PESTALOZZI'S INSTITUTE AT BURGDORF.

Pestalozzi and Krusi unite their Schools in Burgdorf Castle. Tobler, Buss, and Naef join them. Appreciation of the new institution by the Society of the Friends of Education. Great success of the school. Its reputation in other countries. Visitors of note. The Government appoints a Commission to examine it. Official reports. The Petty Council decides to convert it into a training college for Switzerland. Counter-revolution in Switzerland. Pestalozzi deputed to attend the Consulta in Paris.

Bona

parte and the Pestalozzian method. The Bernese Government resumes possession of Burgdorf Castle. Pestalozzi's institute transferred first to Munchenbuchsee, then to Yverdun.

PESTALOZZI was now safe, for he had found in Krusi a man who not only thoroughly entered into his ideas, and eagerly acted on his suggestions, but who had besides the strength and knowledge of the world that he himself lacked.

To unite the poor refugees from Appenzell with the children that the well-to-do families of Burgdorf had entrusted to him, Pestalozzi had need of much more room than had hitherto sufficed him. Thanks to the efforts of Stapfer, the Executive Council, by a decree of the 23rd of July, 1800, granted to Pestalozzi the gratuitous use of as much of the castle of Burgdorf as was necessary for his purpose, as well as that of a certain portion of the garden. They also agreed to supply him with a considerable quantity of wood.

The two little schools were then brought together in the rooms of the castle, and the two new friends began their work in common.

Krusi's account of their first efforts is as follows:

"Pestalozzi left me quite free. I was filled with admiration for his views, his work, and his past life. I felt myself encouraged by his trust, and was proud of his friendship. The appearance of our combined schools became more and more satisfactory every day, and the happiness of the children and their eagerness to learn soon attracted a good deal of attention."

Pestalozzi himself was less satisfied; he found himself hampered by the many differences of age, education, character, habits, and origin in the children thus united under his care. He felt the need, too, of more help, not only for his own greater freedom of action, but for the sake of his elementary instruction books, at which he was already working, and of which we shall have to say something further on, though neither the plan nor the execution was, in our opinion, at all satisfactory.

As soon as the summer holidays arrived, Krusi took the opportunity of paying a visit to his friend and compatriot, Tobler, who was a tutor in a family at Basle, and who, from his correspondence with Fischer, had already learned to know something of Pestalozzi. Krusi gave him an account of the new undertaking at Burgdorf and suggested that he should take part in it.

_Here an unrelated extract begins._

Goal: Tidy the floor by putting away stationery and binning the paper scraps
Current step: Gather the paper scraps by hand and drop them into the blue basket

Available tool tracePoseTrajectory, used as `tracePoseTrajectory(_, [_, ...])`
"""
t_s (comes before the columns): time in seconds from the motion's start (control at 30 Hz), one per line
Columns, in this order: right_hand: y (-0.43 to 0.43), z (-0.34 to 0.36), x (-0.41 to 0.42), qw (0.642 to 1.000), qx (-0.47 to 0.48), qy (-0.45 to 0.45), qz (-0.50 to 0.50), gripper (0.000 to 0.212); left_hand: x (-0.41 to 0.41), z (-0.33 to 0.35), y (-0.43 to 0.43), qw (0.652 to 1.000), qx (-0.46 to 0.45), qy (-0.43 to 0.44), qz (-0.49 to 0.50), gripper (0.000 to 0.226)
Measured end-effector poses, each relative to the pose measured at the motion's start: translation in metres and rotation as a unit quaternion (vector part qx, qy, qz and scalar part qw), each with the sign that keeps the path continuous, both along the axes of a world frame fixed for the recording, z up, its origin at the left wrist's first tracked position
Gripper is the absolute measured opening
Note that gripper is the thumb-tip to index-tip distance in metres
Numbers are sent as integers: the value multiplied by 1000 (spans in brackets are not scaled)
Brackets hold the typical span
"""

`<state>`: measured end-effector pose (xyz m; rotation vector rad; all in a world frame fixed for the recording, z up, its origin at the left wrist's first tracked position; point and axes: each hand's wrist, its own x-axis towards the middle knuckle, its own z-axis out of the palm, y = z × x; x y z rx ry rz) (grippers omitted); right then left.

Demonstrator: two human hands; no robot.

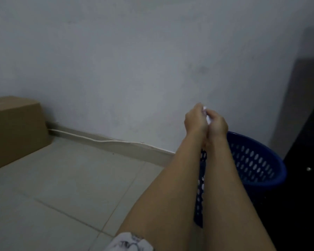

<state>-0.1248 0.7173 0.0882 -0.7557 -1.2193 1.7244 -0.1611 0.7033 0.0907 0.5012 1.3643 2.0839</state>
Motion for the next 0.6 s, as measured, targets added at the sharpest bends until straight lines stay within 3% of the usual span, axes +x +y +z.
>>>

Tobler at once accepted. He had talent and imagination, and a great taste for study and teaching. His early educa tion had been much neglected, but at twenty-two years of age, having suddenly decided to become a minister of the Gospel, he had begun to work seriously. Obliged, however, to earn his own living, he was fortunate enough to obtain a tutorship in Basle which left him leisure for private work. He had been working in this way for ten years with unflagging perseverance, when he became acquainted with Pestalozzi. He had never succeeded to his own satisfaction in imparting his knowledge to his pupils, and now he seemed to see in this man the very power that he himself lacked. He gladly embraced the opportunity of working with him, and hastened to Burgdorf.

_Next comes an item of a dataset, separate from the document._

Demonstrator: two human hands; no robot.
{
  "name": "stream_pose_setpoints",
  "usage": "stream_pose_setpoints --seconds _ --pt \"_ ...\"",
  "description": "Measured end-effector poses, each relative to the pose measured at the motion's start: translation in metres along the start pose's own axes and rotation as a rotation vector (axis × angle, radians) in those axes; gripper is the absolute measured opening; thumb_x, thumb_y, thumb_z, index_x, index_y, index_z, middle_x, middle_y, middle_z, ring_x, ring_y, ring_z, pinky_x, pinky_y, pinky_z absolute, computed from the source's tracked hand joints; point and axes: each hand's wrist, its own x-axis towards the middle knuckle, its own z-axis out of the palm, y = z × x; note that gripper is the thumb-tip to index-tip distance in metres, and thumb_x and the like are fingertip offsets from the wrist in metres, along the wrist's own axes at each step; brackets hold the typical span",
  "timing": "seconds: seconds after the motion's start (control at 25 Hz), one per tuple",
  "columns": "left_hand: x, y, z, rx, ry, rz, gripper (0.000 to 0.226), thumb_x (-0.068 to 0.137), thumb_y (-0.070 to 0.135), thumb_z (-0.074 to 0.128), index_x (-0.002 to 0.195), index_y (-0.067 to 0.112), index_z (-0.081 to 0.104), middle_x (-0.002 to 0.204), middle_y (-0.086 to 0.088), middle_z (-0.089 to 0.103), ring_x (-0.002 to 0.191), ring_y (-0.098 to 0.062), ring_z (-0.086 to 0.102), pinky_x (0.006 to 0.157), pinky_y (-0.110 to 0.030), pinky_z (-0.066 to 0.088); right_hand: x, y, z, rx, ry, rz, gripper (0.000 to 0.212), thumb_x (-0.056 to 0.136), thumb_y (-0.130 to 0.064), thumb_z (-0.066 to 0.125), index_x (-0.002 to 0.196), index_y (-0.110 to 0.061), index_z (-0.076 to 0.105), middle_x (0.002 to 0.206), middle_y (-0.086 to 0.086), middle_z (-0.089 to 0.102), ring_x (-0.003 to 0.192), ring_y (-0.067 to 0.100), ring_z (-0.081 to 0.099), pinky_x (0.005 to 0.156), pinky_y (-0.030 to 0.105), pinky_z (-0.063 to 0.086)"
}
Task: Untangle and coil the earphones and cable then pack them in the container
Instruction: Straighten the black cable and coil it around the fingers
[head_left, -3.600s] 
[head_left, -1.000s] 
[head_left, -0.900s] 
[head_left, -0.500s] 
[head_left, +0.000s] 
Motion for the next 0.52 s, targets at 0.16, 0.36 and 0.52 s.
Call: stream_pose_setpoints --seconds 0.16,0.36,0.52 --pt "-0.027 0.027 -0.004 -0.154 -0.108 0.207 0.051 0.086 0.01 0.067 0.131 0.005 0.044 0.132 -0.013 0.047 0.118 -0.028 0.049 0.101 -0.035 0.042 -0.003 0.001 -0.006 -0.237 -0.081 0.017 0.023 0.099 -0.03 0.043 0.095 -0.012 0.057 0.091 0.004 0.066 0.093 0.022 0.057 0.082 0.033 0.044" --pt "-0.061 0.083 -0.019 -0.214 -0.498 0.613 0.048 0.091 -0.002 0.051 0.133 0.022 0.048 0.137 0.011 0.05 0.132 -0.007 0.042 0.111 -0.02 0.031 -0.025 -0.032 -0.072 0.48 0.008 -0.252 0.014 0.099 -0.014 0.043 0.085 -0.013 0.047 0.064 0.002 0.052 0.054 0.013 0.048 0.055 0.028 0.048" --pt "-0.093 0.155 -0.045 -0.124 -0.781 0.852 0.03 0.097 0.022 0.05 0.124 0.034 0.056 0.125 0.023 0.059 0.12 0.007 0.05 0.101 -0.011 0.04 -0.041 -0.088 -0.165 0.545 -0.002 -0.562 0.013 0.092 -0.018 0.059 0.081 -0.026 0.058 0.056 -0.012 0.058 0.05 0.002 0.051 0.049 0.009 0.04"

Pestalozzi was still in need of a master to teach drawing and singing. Tobler recommended him a young man named Buss, who was at that time apprenticed to a bookbinder in Basle.

Buss had had a strange existence. His father was employed in the theological school at Tubingen, and had made him follow the Latin lessons from the time he was three till he was thirteen. When he was eight years old, a student taught him the piano. The student left however in six months' time, and the boy had to continue his music alone. He succeeded so well that, by the time he was twelve, he was sufficiently advanced to be able to take pupils. At eleven he had taken drawing-lessons, and was already studying Greek, Hebrew, logic, and rhetoric. His father hoped that he would be able to finish his studies without payment in the academy of science and art of Stuttgart, but this was declared to be impossible, "because he was of too low extraction." Greatly disheartened, and obliged to put his hand to something for a living, he became a bookbinder. In spite of this, however, he continued to cultivate his talent for music and drawing.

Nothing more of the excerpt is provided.